(Written by Intern, Miranda Zampogna)
Even if a scary movie is all jump and no spirit, those flickering frights always seem to cast a spell on the box office, drawing in the masses. Likewise, Rosario sacrifices its heart for crowd-pleasing stunts. Simple, the premise starts after a blizzard delays an ambulance’s arrival, where the titular protagonist guards her deceased grandmother overnight as terrifying otherworldly entities seize control of the corpse and attack. The majority Latinx crew, led by director Felipe Vargas, concocts a kindred horror experience by acknowledging their community’s deep-seated influence of Catholicism. Also thrown into the pot is the tantalizing notion of a clash between Catholic superstition and sacrificial mysticism influenced by colonialist history. However, these ingredients, along with generational trauma experienced by Mexican immigrants manifesting as a familial malediction, poof into smoke. Instead, audiences are condemned to a slapdash theme of holding onto one’s identity and roots, ultimately secondary to garish goosebumps.
With an opening epigraph of sacrifice and darkness, the latter word stained a sinister red, a spectral tone chills. Beginning in 1999’s Brooklyn, a disquieting air hangs heavy during young Rosario’s seemingly joyous communion party, as spilled red punch pools around the celebratory cake, signaling a bad omen. The strange encounter she has with her bleeding and cryptically muttering abuela hints at unseen demons. As the Lord’s Prayer echoes with eerie chants, a shift to present-day Manhattan reintroduces Rosario as the now-affluent Rose (Emeraude Toubia), who lives the detached life of luxury of a Wall Street investor. Her carefully manufactured reality cracks after the news of her grandmother’s death, compounded by the earlier loss of her mother, Elena (Diana Lein). A blizzard isolates her, forcing a macabre overnight stay with her abuela’s decaying corpse until paramedics and her father (José Zúñiga) arrive. Descending into visceral horror, black veins distend across the dead woman’s face, and maggots crawl from her nostrils, one burrowing into Rose’s skin, marking her with a shudder-inducing curse.

An investigation through her apartment’s closet into a hidden, sewer-like secret room unearths unsettling satanic artifacts and witchy paraphernalia, hinting at a dark pact. Jars containing her childhood remnants—bizarrely including a used tampon—descend into campiness, diluting the suspense. The arrival of a neighbor, Joe (David Dastmalchian), seeking a seemingly innocuous air fryer, adds a layer of unsettling intrusion, albeit one that flatlines. He points out a devilish burn mark on her skin, mirroring those on her grandmother’s body, that becomes her breaking point to reverse the curse.

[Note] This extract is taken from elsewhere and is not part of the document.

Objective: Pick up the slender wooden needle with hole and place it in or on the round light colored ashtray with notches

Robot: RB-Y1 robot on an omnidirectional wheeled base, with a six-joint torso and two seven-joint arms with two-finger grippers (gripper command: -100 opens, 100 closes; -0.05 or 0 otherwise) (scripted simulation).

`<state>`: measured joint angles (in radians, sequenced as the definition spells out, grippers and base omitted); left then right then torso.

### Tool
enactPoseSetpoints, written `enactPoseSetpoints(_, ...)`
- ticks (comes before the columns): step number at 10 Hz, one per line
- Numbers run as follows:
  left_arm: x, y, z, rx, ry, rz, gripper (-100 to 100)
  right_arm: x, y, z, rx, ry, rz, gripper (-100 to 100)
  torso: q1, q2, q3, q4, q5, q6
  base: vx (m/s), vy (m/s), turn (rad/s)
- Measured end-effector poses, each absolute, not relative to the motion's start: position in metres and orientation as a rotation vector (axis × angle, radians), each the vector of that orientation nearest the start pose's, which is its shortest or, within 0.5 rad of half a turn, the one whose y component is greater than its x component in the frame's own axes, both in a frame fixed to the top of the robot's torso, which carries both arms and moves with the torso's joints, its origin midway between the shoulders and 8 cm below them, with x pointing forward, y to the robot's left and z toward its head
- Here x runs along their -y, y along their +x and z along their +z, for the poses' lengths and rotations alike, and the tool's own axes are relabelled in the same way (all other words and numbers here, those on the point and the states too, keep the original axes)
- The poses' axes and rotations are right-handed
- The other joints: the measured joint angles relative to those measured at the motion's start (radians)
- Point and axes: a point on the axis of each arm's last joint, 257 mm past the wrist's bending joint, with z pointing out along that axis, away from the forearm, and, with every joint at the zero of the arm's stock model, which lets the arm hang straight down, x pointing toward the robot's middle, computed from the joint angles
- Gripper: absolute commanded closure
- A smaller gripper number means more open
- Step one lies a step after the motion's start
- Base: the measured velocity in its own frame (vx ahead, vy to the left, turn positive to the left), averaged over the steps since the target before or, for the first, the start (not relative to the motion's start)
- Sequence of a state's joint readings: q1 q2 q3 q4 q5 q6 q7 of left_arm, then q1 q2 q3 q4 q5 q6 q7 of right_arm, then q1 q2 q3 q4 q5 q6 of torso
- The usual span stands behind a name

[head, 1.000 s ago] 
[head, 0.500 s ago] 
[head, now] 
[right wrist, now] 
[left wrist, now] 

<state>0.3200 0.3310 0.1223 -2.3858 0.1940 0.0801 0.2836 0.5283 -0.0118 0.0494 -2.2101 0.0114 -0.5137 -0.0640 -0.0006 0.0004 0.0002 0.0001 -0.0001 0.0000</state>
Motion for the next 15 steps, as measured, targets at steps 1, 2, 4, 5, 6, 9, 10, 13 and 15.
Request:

Pacing stumbles unevenly as Rose grapples with increasingly nightmarish occurrences. An exposition-laden Google search easily explains that her abuela was a priestess belonging to a mystical religion, where the hex can only be undone with a blood sacrifice. Turning into a chaotic scramble of readings from a grimoire, teleporting cadavers, and projectile vomit, the second act becomes an unintentional farce of checking off boxes, rather than injecting organic terror. Dead-on one-liners, like “let the bloodletting begin,” contribute to this, while the dialogue-driven plot is destined for distracted streaming from another room.

A midpoint revelation exposes the truth of Rose’s success when a demon visits. Lurching from a contrived, dual metaphor of sacrifice after an ego death, an appreciative change occurs in Rose, who gains a pay-it-forward mentality, as if this is a cautionary children’s ghost story. During the finale, she inconspicuously figures out she can trap the spirit for eternity inside her grandmother’s corpse. Yet, a late-stage twist, and one final re-emergence of this entity, confuses all logic.
Despite its potentially interesting iconography of Latin American folklore and exploration of relatable cultural anxieties, Rosario ultimately succumbs to a derivative routine that loses any sense of shock or surprise. Whilst there is enough goopy gore that exceeds the horror hallmark of disgust, the uneven pace never capitalizes on a genre-defining dread. Only Diana Lein’s performance offers a genuinely unsettling presence. For fans with a superstitious bone who revel in gross-outs, this 90-minute spine-tingler will be a hoot. Those who do not should be careful not to lose their popcorn.
Heed Rosario’s curse, for its ghostly clichés may haunt you when it arrives in theaters May 2nd.